Brexit could be a major setback for Alzheimer’s disease drug development, says GlobalData

Despite the growing demand for novel therapeutics to treat Alzheimer’s disease, just one innovator drug has been approved in the last decade by the UK’s Medicines and Healthcare Products Regulatory Agency (MRHA), according to GlobalData’s Drugs Database. The leading data and analytics company notes that the high costs of research combined with the post-Brexit regulatory environment could lead to lower interest in drug development.

Alzheimer’s disease and dementia are neurodegenerative disorders that cause progressive deterioration in memory, cognition, and locomotion. According to the Alzheimer’s Society, there were more than 1 million people living with dementia in the UK in 2021, and this is set to double to 2 million by 2051. Approximately 11% of deaths in England and Wales are caused by Alzheimer’s disease and dementia, and this percentage is expected to rise due to the aging UK population, according to the Office of National Statistics. This is expected to create huge demand for innovative therapeutics.

The EU has a significantly larger dementia pipeline, with 25 more drugs than the UK. Notably, the EU has a greater proportion of drugs in early-stage development, with 37.5% in Phase I and Preclinical stages compared to only 14.2% in the UK, according to GlobalData. The data suggests that early-stage drug developers find the UK market less attractive, which could have significant long-term consequences for drug development in Alzheimer’s disease and dementia.

Kevin Marcaida, Pharma Analyst at GlobalData, comments: “These numbers reflect the high failure rates common for drugs treating these diseases, which is then amplified by uncertainties caused by Brexit. This is because developers will often rely on government subsidies such as the EU’s Horizon Program to help support drug development in less profitable segments. However, since January 1, 2021, EU pharmaceutical law is no longer effective in the UK.”

Uncertainties surrounding access to EU funding led to a drop of nearly one-third in R&D investment and fewer scientist entering the UK which will likely hamper long-term innovation, according to the Royal Society.
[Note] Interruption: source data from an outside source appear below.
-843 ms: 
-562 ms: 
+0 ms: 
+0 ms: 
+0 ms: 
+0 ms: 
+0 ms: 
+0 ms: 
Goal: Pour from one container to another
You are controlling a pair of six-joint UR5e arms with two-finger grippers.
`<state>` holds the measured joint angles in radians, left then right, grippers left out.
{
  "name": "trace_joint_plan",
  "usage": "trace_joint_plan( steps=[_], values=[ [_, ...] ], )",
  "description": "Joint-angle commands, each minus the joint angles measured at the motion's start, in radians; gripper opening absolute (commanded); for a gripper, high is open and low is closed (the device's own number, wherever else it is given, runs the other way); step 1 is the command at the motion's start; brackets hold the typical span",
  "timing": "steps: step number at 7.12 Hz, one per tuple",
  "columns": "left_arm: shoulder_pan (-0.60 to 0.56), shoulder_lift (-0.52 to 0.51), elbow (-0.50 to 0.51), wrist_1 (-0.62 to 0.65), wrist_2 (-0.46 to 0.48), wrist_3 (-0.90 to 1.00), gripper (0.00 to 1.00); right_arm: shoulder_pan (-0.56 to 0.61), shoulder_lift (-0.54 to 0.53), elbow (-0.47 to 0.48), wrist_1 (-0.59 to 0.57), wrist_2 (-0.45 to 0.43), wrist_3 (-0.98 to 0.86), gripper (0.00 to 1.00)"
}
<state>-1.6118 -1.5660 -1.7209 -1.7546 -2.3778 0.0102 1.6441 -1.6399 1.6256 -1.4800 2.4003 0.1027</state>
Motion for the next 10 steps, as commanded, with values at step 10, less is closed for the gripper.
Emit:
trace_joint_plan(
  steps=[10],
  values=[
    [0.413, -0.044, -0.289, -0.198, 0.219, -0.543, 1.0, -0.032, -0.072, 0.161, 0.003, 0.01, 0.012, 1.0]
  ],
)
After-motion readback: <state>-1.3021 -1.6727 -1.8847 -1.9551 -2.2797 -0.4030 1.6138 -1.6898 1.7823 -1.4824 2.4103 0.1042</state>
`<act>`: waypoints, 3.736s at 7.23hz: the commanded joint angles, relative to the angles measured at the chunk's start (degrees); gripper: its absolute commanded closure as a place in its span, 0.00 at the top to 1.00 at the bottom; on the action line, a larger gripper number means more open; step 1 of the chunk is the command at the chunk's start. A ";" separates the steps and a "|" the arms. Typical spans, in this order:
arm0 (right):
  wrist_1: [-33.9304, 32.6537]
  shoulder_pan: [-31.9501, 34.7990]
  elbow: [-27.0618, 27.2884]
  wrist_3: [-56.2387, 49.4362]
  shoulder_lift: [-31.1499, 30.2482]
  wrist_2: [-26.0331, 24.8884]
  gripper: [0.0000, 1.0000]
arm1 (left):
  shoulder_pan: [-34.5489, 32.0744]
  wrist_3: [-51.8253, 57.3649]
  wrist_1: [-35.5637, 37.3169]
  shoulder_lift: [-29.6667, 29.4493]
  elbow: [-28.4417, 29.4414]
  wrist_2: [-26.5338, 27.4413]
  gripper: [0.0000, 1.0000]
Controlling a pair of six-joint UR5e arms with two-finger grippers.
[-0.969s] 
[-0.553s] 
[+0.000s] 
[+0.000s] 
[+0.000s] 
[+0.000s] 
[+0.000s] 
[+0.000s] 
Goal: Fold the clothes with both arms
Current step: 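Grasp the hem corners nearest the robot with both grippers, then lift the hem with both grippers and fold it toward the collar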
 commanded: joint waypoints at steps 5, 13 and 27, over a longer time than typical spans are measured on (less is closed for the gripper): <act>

Furthermore, developers will now need to navigate the new rules implemented by the MHRA, which could lead to longer approval times, higher legal costs, and more expensive clinical trials.

Marcaida concludes: “In a field where high failures rates are common, and margins are tight, additional uncertainties surrounding funding and regulations have likely contributed to the UK’s weak pipeline. Currently, the UK is struggling to encourage sustainable drug development in the face of rising medical demand. The British government must now increase R&D investments to meet deficits left by Brexit, which should help cultivate a more competitive market.”